Watching proteins fold one at a time

观察蛋白质一次折叠一个

• 批准号: 342295-2007
• 负责人: Gradinaru, Claudiu
• 金额: $ 2.15万
• 依托单位: University of Toronto
• 依托单位国家: 加拿大
• 项目类别: Discovery Grants Program - Individual
• 财政年份: 2011
• 资助国家: 加拿大
• 起止时间: 2011-01-01 至 2012-12-31
• 项目状态: 已结题
• 来源: https://www.nserc-crsng.gc.ca/ase-oro/Details-Detailles_eng.asp?id=482465
• 关键词: Watching; proteins; fold; time

One of the greatest challenges in life sciences is to understand the complex relationship between the amino acid sequence of a protein and its three-dimensional shape. Protein folding is so complex because of countless ways an unfolded peptide can reach the functional folded structure. By avoiding averaging, single-molecule methods are uniquely suited to follow individual folding pathways, test and improve the current models. My research program will make use of an innovative fluorescence microscope that records simultaneously the wavelength, the emission time and the polarization of each photon. The evolution of several molecular parameters can be tracked simultaneously and the accuracy of distance measurements through resonance energy transfer (FRET) will be improved. I will study proteins of different size, origin and function under conditions that favor frequent transitions between the folded and the unfolded state(s). The time course of folding will be detected using a combination of FRET and new environment-sensitive probes. In the cell, protein folding may start at very early stages of peptide synthesis along a narrow tunnel spanning the ribosome, but the characteristic dynamics and conformational changes remain elusive. It is expected that multiparameter single-molecule studies will provide a unique insight into the folding dynamics of nascent peptides, the interaction with the ribosome and with helper biomolecules (chaperones).

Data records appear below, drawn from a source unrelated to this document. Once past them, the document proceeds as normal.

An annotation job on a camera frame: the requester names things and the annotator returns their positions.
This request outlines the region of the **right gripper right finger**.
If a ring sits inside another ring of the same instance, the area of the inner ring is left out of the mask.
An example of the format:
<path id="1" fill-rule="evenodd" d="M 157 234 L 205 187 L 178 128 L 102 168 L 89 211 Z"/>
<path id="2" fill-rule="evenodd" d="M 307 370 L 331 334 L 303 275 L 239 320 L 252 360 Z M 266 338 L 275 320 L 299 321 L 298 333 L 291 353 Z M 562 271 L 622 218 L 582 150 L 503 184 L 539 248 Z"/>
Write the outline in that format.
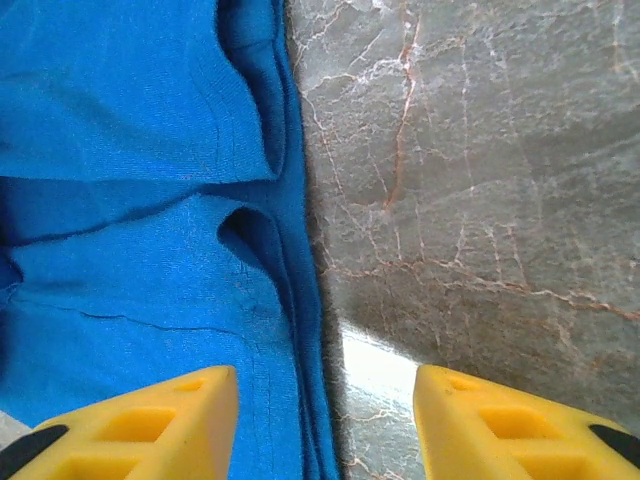
<path id="1" fill-rule="evenodd" d="M 413 407 L 427 480 L 640 480 L 640 438 L 583 410 L 434 365 Z"/>

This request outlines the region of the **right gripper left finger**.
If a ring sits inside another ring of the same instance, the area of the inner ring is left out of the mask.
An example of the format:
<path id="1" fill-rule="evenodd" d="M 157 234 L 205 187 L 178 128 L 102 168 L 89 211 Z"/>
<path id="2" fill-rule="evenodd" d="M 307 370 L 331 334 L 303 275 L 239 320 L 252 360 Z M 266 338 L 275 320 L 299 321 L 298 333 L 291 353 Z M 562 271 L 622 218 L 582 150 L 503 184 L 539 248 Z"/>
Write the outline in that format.
<path id="1" fill-rule="evenodd" d="M 9 480 L 226 480 L 236 373 L 208 367 L 38 425 L 9 446 Z"/>

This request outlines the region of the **blue t-shirt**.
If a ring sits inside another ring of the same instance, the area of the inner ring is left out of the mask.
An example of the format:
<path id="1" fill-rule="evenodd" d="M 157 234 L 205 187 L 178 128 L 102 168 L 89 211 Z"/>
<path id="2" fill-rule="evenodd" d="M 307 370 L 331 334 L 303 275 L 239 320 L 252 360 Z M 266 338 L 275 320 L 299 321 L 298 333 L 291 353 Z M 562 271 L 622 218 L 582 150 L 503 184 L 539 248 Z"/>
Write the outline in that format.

生命科学中最大的挑战之一是理解蛋白质的氨基酸序列与其三维形状之间的复杂关系。蛋白质折叠是如此复杂，因为未折叠的多肽可以通过无数种方式到达功能折叠结构。由于避免了平均化，单分子方法特别适合于跟踪单独的折叠路径，测试和改进当前的模型。我的研究计划将使用一种创新的荧光显微镜，它可以同时记录每个光子的波长、发射时间和偏振。可以同时跟踪多个分子参数的演化，通过共振能量转移(FRET)测量距离的精度将得到提高。我将在有利于在折叠和未折叠状态之间频繁转换的条件下研究不同大小、来源和功能的蛋白质(S)。折叠的时间进程将使用FRET和新的环境敏感探针相结合来检测。在细胞中，蛋白质折叠可能开始于肽合成的非常早期阶段，沿着横跨核糖体的狭窄隧道，但特征动力学和构象变化仍然难以捉摸。预计多参数单分子研究将对新生多肽的折叠动力学、与核糖体以及与辅助生物分子(伴侣)的相互作用提供独特的见解。